Projets de semestre / Semester projects ‒ HAT ‐ EPFL

Prof. Florence Graezer Bideau a encadré des projets de semestre d’étudiant·e·s dont les sujets sont liés aux principaux axes de recherche du groupe Patrimoine, Anthropologie et Techniques.

Une sélection des derniers travaux figure ci-dessous :

Florence Graezer Bideau supervised students’ semester projects, focusing on the main research areas of the Heritage, Anthropology and Technologies research group.

A selection of the last projects is listed below:

Résumé des interviews Montreux Jazz Memories

Mathieu Mognol

Ce projet de bachelor s’est concentré sur l’exploitation de plus de 800 interviews du Montreux Jazz Festival, collectées dans le cadre du programme Montreux Jazz Memories. Les données, issues de transcriptions automatiques, présentaient de nombreuses erreurs et un manque d’organisation. L’objectif était double :

Développer un processus automatisé de nettoyage et de correction des transcriptions (détection de la langue, vérification via dictionnaires et listes de noms propres, corrections phonétiques et par distance de Levenshtein) afin d’obtenir un texte fiable.
Concevoir un outil de résumé automatique utilisant des modèles d’IA, notamment GPT-3, pour produire des synthèses concises (<1000 caractères) et extraire des mots-clés pertinents.
Le résultat final inclut une application Python (MJM_App) permettant la recherche par mots-clés, la consultation des résumés et la génération de nouvelles synthèses. Ce travail facilite l’accès aux informations clés pour les chercheurs, contribue à la préservation du patrimoine culturel du festival et constitue un modèle reproductible pour la gestion de grands corpus qualitatifs.

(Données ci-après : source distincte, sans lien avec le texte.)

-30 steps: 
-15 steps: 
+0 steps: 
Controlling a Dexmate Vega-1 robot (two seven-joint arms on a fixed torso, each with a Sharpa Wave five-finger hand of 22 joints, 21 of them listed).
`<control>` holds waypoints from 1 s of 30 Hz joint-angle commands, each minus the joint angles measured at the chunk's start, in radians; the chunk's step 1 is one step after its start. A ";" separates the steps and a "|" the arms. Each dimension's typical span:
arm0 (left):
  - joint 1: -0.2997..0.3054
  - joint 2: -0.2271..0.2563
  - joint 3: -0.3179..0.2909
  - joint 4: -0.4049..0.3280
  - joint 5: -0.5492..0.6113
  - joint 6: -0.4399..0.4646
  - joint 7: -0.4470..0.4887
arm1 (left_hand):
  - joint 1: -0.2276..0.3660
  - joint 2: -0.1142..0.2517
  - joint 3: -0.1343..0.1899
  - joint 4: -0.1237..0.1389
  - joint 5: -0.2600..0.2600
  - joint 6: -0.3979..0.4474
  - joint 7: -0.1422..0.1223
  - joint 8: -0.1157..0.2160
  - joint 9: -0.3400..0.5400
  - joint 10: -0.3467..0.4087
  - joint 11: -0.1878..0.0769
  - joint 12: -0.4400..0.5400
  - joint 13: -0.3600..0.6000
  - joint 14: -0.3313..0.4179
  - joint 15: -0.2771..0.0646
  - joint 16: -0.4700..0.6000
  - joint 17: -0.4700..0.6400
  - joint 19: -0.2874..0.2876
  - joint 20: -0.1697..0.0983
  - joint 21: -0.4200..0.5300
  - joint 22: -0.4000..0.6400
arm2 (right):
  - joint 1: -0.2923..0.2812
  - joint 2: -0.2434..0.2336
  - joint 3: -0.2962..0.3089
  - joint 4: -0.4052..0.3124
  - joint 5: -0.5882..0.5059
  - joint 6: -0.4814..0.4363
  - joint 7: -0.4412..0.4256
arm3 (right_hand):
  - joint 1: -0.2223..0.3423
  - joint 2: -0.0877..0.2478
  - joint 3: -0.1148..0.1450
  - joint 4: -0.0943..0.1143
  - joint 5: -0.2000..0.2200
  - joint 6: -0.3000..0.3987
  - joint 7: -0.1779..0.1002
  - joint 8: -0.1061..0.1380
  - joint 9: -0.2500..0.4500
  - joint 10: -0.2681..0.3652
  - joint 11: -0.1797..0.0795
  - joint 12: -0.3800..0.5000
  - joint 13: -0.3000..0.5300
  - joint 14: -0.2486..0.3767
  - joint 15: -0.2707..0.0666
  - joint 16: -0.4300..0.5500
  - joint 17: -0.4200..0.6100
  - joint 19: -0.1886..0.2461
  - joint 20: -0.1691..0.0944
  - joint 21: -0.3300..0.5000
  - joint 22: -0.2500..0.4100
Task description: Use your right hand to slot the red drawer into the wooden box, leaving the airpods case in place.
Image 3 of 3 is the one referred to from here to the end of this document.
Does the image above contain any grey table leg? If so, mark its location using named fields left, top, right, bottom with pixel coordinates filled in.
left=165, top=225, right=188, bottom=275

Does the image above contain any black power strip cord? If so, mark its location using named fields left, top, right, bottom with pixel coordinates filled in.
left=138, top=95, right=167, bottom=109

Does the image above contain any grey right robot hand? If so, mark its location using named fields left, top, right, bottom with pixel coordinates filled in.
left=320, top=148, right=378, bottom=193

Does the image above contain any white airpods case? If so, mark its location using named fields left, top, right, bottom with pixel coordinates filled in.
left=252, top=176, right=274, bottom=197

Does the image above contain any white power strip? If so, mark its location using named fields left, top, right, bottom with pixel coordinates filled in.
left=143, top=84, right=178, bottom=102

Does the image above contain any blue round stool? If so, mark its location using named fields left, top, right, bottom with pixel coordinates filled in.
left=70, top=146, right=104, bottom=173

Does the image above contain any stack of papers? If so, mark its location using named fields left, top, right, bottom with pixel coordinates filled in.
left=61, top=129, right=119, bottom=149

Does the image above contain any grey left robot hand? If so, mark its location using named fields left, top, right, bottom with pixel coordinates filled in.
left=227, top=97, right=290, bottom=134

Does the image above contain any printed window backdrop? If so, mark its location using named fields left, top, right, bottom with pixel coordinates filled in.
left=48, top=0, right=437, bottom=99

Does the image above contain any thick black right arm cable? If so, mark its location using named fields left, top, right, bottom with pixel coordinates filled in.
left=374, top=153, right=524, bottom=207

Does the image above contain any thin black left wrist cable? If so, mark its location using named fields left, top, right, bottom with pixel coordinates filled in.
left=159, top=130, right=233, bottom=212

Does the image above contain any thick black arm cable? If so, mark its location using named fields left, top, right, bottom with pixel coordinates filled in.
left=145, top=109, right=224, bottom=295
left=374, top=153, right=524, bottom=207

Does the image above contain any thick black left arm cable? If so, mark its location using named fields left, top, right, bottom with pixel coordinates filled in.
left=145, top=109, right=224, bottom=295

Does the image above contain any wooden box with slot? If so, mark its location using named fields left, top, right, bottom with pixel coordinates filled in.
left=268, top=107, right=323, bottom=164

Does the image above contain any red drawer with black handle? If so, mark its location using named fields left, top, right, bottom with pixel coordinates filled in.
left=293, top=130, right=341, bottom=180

This bachelor’s project focused on processing over 800 interviews from the Montreux Jazz Festival, collected within the Montreux Jazz Memories program. The dataset, originating from automatic transcriptions, contained numerous errors and lacked organization. The project had two main goals:

Develop an automated pipeline for cleaning and correcting transcripts (language detection, dictionary and proper noun list checks, phonetic corrections, and Levenshtein distance adjustments) to produce reliable text.
Design an AI-based summarization tool, using models such as GPT-3, to generate concise summaries (<1000 characters) and extract relevant keywords.
The final outcome includes a Python application (MJM_App) enabling keyword-based search, summary browsing, and on-demand generation of new summaries. This tool significantly improves access to key information for researchers, supports the preservation of the festival’s cultural heritage, and serves as a replicable framework for managing large qualitative datasets.

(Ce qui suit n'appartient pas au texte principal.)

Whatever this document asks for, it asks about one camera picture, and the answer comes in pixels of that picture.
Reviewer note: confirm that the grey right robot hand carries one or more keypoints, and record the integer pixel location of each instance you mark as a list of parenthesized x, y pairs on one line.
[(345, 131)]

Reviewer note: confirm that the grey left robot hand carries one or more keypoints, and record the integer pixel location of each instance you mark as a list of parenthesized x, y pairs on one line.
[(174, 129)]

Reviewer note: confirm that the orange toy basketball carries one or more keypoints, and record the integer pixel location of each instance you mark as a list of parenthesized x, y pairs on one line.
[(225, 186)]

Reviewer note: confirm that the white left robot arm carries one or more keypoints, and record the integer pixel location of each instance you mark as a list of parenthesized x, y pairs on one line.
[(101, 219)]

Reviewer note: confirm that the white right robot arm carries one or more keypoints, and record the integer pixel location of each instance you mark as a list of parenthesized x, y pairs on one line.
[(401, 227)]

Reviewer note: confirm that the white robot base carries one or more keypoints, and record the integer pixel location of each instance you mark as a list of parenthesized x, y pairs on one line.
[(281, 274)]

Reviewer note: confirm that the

Hop on the train! – Interactive platform to explore the collection of Montreux Jazz Memories interviews and synthesize interconnected stories

Daniele Belfiore

“Hop on the train!” est un projet de semestre du master en Digital Humanities, conçu pour explorer la collection d’interviews des Montreux Jazz Memories d’une manière interactive, en connectant les différentes interviews pour synthétiser des nouvelles histoires. Un système d’intelligence artificielle a utilisé les Large Language Models pour traiter plus de 400 transcriptions – en nettoyant les textes et en les classant par 6 thématiques différentes – puis a synthétisé six récits originaux (un pour chaque sujet) qui révèlent de nouveaux points de vue des personnes ayant vécu le festival. Le prototype se déploie sous la forme d’une exhibition interactive qui démontre un voyage en train : chaque thème devient une ligne, chaque wagon représente un·e interviewé·e, et chaque trajet livre un récit généré de manière inédite. Dans ce report, on voit toutes les expérimentations qui ont permis de réaliser la pipeline pour les textes et les inspirations pour le design finale.

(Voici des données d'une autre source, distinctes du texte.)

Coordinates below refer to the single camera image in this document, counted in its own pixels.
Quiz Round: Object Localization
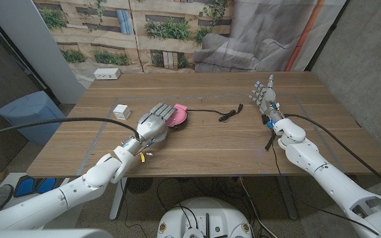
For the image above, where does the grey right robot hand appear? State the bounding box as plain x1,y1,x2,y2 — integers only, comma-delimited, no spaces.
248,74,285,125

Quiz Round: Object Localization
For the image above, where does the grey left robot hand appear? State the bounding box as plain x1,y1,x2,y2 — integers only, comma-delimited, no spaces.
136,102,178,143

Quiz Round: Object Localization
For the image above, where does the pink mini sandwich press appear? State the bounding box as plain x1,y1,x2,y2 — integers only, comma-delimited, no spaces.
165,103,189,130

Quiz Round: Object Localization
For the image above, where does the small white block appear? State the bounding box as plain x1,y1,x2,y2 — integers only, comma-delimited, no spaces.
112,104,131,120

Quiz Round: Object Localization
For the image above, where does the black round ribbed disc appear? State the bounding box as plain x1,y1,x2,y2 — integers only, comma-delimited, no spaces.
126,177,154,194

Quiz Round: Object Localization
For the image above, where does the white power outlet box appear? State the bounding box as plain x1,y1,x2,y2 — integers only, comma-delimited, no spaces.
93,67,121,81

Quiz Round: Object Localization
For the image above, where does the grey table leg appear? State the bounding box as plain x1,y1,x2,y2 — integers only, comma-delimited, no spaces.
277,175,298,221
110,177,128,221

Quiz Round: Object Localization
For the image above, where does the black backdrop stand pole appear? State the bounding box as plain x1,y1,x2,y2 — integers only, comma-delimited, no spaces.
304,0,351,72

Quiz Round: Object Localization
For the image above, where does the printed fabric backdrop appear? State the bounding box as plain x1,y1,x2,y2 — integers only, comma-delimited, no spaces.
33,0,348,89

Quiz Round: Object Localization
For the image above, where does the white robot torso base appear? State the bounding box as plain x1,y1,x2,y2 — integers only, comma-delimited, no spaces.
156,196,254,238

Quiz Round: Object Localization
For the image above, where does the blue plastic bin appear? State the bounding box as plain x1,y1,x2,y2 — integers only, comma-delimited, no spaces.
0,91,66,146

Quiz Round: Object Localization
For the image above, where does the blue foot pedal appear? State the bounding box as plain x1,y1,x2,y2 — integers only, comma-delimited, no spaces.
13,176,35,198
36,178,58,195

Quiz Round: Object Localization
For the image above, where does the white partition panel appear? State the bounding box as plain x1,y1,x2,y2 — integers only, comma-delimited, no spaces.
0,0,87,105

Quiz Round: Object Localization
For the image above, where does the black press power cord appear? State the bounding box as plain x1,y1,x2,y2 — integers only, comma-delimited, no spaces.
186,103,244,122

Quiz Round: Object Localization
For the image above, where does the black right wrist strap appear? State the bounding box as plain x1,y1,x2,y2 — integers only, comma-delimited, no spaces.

“Hop on the train!” is a semester project from the Digital Humanities master, conceived to explore the interviews archive of the Montreux Jazz Memories project in an interactive fashion, by interconnecting all the different interviews to synthesise new stories. An AI pipeline leverages Large Language Model to process over 400 transcriptions – to clean the texts and classify them into 6 different themes – and then synthesises 6 original stories (one per topic) to unveil new points of view from the people who experienced the festival. The prototype is deployed as an interactive exhibition which is based on a set of train journeys: each train line is a story, and each wagon represents an interviewee and their information. In this way, the full train ride tells a story that is data driven and that has never been read before. In this report, you’ll see the experiments that lead to the final AI pipeline to process the texts and all the inspiration and concepts that lead to the final design.